AltaVista was created by researchers at Digital Equipment Corporation's Network Systems Laboratory and Western Research Laboratory who were trying to provide services to make finding files on the public network easier.

History

Good ideas, strong equipment, and a strange fascination with keeping track of email brought AltaVista out of DEC's Research lab and into the Internet world. In the spring of 1995, three DEC employees (Louis Monier, Joella Paquette and Paul Flaherty) began talking about Digital's new Alpha 8400 (nicknamed TurboLaser) computers over lunch. TurboLasers promised to run database software a hundred times faster than the competition. Somewhere between bites of lunch, the idea of using TurboLasers to host a searchable full-text database of the Web was born.

Let's just say the research lab had an unusual fascination with keeping track of old email. Mike B. (a researcher) had created a very precise email index to keep track of bulletin board conversations posted over the past 10 years.

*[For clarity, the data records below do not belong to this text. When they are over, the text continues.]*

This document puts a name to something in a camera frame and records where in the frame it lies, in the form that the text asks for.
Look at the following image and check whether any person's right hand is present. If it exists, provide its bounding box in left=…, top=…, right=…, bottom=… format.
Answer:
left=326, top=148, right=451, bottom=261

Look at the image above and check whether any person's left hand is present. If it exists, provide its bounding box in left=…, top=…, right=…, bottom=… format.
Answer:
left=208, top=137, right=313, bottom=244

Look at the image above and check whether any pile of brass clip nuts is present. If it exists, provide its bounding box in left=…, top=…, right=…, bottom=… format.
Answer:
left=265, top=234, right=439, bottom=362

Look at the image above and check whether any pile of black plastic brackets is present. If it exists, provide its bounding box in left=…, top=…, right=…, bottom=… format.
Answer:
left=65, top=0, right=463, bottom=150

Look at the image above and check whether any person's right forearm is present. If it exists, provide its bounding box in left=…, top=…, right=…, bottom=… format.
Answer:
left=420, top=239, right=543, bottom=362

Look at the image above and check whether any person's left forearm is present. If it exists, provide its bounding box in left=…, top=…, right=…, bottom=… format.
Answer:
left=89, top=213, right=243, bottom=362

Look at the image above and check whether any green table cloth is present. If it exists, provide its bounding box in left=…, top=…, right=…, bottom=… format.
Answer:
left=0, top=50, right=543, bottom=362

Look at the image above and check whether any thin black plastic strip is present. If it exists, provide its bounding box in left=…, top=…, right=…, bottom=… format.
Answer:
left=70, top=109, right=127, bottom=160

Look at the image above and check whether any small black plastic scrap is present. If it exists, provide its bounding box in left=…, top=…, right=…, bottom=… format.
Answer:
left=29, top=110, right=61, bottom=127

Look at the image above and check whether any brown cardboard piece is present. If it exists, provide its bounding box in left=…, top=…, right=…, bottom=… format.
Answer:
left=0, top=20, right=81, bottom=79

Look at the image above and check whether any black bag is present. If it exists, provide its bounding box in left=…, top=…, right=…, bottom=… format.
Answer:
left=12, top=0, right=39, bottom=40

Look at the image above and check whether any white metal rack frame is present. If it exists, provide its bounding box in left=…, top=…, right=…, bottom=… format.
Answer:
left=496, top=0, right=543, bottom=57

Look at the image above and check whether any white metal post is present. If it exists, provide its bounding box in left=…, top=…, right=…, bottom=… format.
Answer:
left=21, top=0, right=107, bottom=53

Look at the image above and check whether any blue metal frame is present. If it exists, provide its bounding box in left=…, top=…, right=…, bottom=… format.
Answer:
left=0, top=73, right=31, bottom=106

The index was really good at finding very specific snippets of information in the volumes of stored email. The researchers used this tool to settle fierce technical debates. This full-text search framework became the foundation of AltaVista. Our search engine now helps people find specific topics in the gigantic haystack of the World Wide Web.

The idea for the name AltaVista originally came from a white board that hadn't been erased properly. The word Alto (of Palo Alto) was placed beside the word Vista and someone yelled out "How about AltoVista!" and then it became AltaVista, meaning "The view from above."